Jestem po nocce w hotelu Silesian
Na wczorajszej weryfikacji poczatkowo zmierzono mi 183cm,a waga pokazal 91.2kg,wiec byla lekka nadwaga.
Wiedzialem,ze jest jeszcze ponad godzina i nie chcialo mi sie nic kombinowac,wiec polezalem 1h na ziemii i przy ponownym mierzeniu wyciagnalem sie mocno i tym razem wyszlo prawie 184cm,wiec weryfikacja przebiegla bez problemu.
Wczoraj troche za wczesnie nalozylem pierwsza warstwe bronzera.Moglem zrobic to dopiero wieczorem,a zrobilem to rano i w zwiazku z tym porobilo sie troche naciekow podczas podrozy i calego dnia,ale to rowniez nie problem- niedlugo pojdzie druga warstwa i popoprawiamy wszystko
ProSatan-wracajac do tego o czym pisales.Widzisz wczoraj zrobilem sobie wolne w zwiazku z wyjazdem,zeby miec komfort psychiczny,ale uwierz mi,ze jak ktos pracuje,ma jakies tam obowiazki itd to nie ma wyboru i musi starac sie pogodzic wszystko.

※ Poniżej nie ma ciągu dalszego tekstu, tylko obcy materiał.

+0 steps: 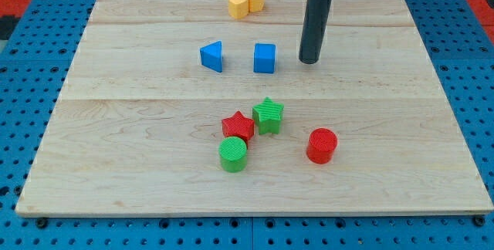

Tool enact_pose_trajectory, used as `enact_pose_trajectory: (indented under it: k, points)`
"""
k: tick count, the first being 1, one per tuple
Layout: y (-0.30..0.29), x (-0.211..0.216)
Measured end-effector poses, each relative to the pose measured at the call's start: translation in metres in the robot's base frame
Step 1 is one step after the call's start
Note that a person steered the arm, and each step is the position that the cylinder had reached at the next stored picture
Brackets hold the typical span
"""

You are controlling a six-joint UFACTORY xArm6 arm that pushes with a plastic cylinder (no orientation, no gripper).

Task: Push the green star and red star to the top left side of the green circle

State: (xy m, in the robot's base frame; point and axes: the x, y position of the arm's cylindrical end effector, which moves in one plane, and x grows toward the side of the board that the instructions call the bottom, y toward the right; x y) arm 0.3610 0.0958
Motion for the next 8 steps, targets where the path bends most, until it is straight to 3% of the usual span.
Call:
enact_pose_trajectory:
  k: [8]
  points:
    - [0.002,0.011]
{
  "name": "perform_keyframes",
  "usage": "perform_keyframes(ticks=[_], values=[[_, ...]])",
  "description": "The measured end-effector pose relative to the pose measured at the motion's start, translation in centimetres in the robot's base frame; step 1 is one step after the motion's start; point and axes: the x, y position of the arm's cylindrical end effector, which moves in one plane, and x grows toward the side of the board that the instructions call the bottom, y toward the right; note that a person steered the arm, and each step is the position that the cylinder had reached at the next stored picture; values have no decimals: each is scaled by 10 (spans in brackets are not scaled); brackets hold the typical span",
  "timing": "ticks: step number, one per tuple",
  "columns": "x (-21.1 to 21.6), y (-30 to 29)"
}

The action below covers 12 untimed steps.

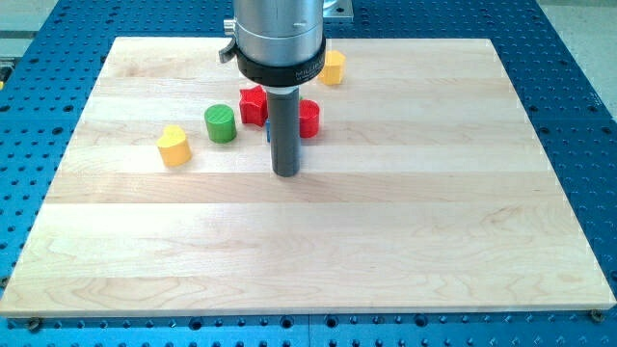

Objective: Keep hexagon at bottom right to red circle

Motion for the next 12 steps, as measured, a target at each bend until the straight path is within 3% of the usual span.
perform_keyframes(ticks=[1,2,3,4,5,6,8,9,10,11,12], values=[[21,28],[-19,130],[-120,164],[-198,120],[-211,70],[-168,58],[-186,49],[-178,47],[-151,91],[-176,93],[-188,47]])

Poza tym bez sensu brac w czwartek wolne,jesli tak naprawde dla mnie to byl lajtowy dzien - nie trenowalem juz,robilem ladowanie weglowodanami,pilem max wody,hehe zyc nie umierac
Poza tym dodam jeszcze cos od siebie.Moim zdaniem do tematu zawodow trzeba podejsc z pewnym dystansem.Owszem zaangazowanie,ciezka praca,wyrzeczania na maxa,bez tego sie nie obejdzie jesli chce sie zrealizowac cel,ale jak wiadomo nie ma z tego wiekszych profitow,wiec nie warto stawiac wszystkiego na jedna karte.
Niektorzy maja rodziny,robia wszystko by zyc na jakims tam poziomie i mysla o przyszlosci,i to jest dla nich priorytetem,a nie wydanie calego rocznego budzetu na przygotowania,a dodatkowo zapozyczanie sie,zeby caly kolejny rok to splacac.